Work item - Each entry has to be copied exactly, with nothing missed.
** Material for this exercise follows **
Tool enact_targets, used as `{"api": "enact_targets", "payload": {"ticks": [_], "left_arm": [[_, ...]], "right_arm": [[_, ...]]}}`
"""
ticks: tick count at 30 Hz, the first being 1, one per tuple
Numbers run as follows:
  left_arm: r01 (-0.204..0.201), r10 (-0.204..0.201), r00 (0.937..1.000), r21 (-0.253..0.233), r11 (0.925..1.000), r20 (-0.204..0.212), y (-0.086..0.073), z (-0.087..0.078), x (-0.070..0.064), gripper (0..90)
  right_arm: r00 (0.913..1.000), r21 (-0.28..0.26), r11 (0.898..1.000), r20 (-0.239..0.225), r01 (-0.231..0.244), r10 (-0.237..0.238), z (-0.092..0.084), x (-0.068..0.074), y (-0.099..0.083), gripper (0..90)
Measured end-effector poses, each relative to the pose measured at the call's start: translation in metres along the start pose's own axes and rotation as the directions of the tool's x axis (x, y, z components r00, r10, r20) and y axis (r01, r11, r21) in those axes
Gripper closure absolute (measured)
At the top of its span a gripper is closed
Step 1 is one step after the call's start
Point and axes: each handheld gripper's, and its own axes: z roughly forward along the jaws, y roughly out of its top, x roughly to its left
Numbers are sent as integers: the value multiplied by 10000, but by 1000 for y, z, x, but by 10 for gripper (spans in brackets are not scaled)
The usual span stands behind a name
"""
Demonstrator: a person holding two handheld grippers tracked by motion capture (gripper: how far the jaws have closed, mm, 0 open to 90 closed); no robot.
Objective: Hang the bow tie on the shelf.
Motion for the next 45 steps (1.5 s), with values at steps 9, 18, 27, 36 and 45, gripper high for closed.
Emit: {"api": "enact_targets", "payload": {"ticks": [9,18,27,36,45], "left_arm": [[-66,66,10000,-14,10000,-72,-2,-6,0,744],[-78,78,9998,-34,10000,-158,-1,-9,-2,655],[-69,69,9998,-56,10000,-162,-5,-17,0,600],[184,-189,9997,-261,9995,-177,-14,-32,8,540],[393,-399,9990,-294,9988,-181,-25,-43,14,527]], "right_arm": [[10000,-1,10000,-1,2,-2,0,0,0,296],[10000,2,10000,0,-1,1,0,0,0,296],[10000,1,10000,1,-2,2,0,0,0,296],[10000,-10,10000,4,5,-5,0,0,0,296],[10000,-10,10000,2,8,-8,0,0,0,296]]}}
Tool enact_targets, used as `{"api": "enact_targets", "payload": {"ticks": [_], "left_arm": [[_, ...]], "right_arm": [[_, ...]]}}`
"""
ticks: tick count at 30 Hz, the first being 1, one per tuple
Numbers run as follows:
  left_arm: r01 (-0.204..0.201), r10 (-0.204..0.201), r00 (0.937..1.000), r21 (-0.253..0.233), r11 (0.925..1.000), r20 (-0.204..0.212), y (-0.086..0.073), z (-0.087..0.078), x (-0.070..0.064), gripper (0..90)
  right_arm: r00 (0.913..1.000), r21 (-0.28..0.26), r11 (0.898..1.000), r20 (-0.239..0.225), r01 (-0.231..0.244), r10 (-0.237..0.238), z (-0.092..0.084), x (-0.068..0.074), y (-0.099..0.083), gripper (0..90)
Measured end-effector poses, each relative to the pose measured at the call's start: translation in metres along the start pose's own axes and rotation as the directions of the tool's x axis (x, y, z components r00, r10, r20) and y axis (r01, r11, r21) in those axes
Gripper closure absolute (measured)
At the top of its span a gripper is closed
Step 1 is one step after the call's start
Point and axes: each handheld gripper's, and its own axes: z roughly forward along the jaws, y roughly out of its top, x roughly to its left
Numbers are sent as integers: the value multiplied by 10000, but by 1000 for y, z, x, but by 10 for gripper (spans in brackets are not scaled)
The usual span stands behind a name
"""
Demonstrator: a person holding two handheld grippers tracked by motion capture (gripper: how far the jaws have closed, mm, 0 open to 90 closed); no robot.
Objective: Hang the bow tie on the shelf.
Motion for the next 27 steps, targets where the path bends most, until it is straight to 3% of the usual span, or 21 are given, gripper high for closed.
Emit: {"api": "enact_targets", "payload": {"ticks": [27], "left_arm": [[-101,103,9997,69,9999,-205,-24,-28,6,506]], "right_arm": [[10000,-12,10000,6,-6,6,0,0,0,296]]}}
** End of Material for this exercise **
Task output -
Tool enact_targets, used as `{"api": "enact_targets", "payload": {"ticks": [_], "left_arm": [[_, ...]], "right_arm": [[_, ...]]}}`
"""
ticks: tick count at 30 Hz, the first being 1, one per tuple
Numbers run as follows:
  left_arm: r01 (-0.204..0.201), r10 (-0.204..0.201), r00 (0.937..1.000), r21 (-0.253..0.233), r11 (0.925..1.000), r20 (-0.204..0.212), y (-0.086..0.073), z (-0.087..0.078), x (-0.070..0.064), gripper (0..90)
  right_arm: r00 (0.913..1.000), r21 (-0.28..0.26), r11 (0.898..1.000), r20 (-0.239..0.225), r01 (-0.231..0.244), r10 (-0.237..0.238), z (-0.092..0.084), x (-0.068..0.074), y (-0.099..0.083), gripper (0..90)
Measured end-effector poses, each relative to the pose measured at the call's start: translation in metres along the start pose's own axes and rotation as the directions of the tool's x axis (x, y, z components r00, r10, r20) and y axis (r01, r11, r21) in those axes
Gripper closure absolute (measured)
At the top of its span a gripper is closed
Step 1 is one step after the call's start
Point and axes: each handheld gripper's, and its own axes: z roughly forward along the jaws, y roughly out of its top, x roughly to its left
Numbers are sent as integers: the value multiplied by 10000, but by 1000 for y, z, x, but by 10 for gripper (spans in brackets are not scaled)
The usual span stands behind a name
"""
Demonstrator: a person holding two handheld grippers tracked by motion capture (gripper: how far the jaws have closed, mm, 0 open to 90 closed); no robot.
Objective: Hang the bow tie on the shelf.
Motion for the next 45 steps (1.5 s), with values at steps 9, 18, 27, 36 and 45, gripper high for closed.
Emit: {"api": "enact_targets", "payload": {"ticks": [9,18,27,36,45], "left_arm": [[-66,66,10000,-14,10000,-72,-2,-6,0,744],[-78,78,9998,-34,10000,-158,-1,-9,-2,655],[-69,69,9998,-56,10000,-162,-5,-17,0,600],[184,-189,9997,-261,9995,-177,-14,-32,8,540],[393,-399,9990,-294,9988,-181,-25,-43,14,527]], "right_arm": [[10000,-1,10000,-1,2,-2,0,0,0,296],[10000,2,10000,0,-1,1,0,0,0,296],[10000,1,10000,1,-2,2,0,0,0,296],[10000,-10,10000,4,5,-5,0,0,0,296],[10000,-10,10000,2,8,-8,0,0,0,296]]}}
Tool enact_targets, used as `{"api": "enact_targets", "payload": {"ticks": [_], "left_arm": [[_, ...]], "right_arm": [[_, ...]]}}`
"""
ticks: tick count at 30 Hz, the first being 1, one per tuple
Numbers run as follows:
  left_arm: r01 (-0.204..0.201), r10 (-0.204..0.201), r00 (0.937..1.000), r21 (-0.253..0.233), r11 (0.925..1.000), r20 (-0.204..0.212), y (-0.086..0.073), z (-0.087..0.078), x (-0.070..0.064), gripper (0..90)
  right_arm: r00 (0.913..1.000), r21 (-0.28..0.26), r11 (0.898..1.000), r20 (-0.239..0.225), r01 (-0.231..0.244), r10 (-0.237..0.238), z (-0.092..0.084), x (-0.068..0.074), y (-0.099..0.083), gripper (0..90)
Measured end-effector poses, each relative to the pose measured at the call's start: translation in metres along the start pose's own axes and rotation as the directions of the tool's x axis (x, y, z components r00, r10, r20) and y axis (r01, r11, r21) in those axes
Gripper closure absolute (measured)
At the top of its span a gripper is closed
Step 1 is one step after the call's start
Point and axes: each handheld gripper's, and its own axes: z roughly forward along the jaws, y roughly out of its top, x roughly to its left
Numbers are sent as integers: the value multiplied by 10000, but by 1000 for y, z, x, but by 10 for gripper (spans in brackets are not scaled)
The usual span stands behind a name
"""
Demonstrator: a person holding two handheld grippers tracked by motion capture (gripper: how far the jaws have closed, mm, 0 open to 90 closed); no robot.
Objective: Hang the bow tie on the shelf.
Motion for the next 27 steps, targets where the path bends most, until it is straight to 3% of the usual span, or 21 are given, gripper high for closed.
Emit: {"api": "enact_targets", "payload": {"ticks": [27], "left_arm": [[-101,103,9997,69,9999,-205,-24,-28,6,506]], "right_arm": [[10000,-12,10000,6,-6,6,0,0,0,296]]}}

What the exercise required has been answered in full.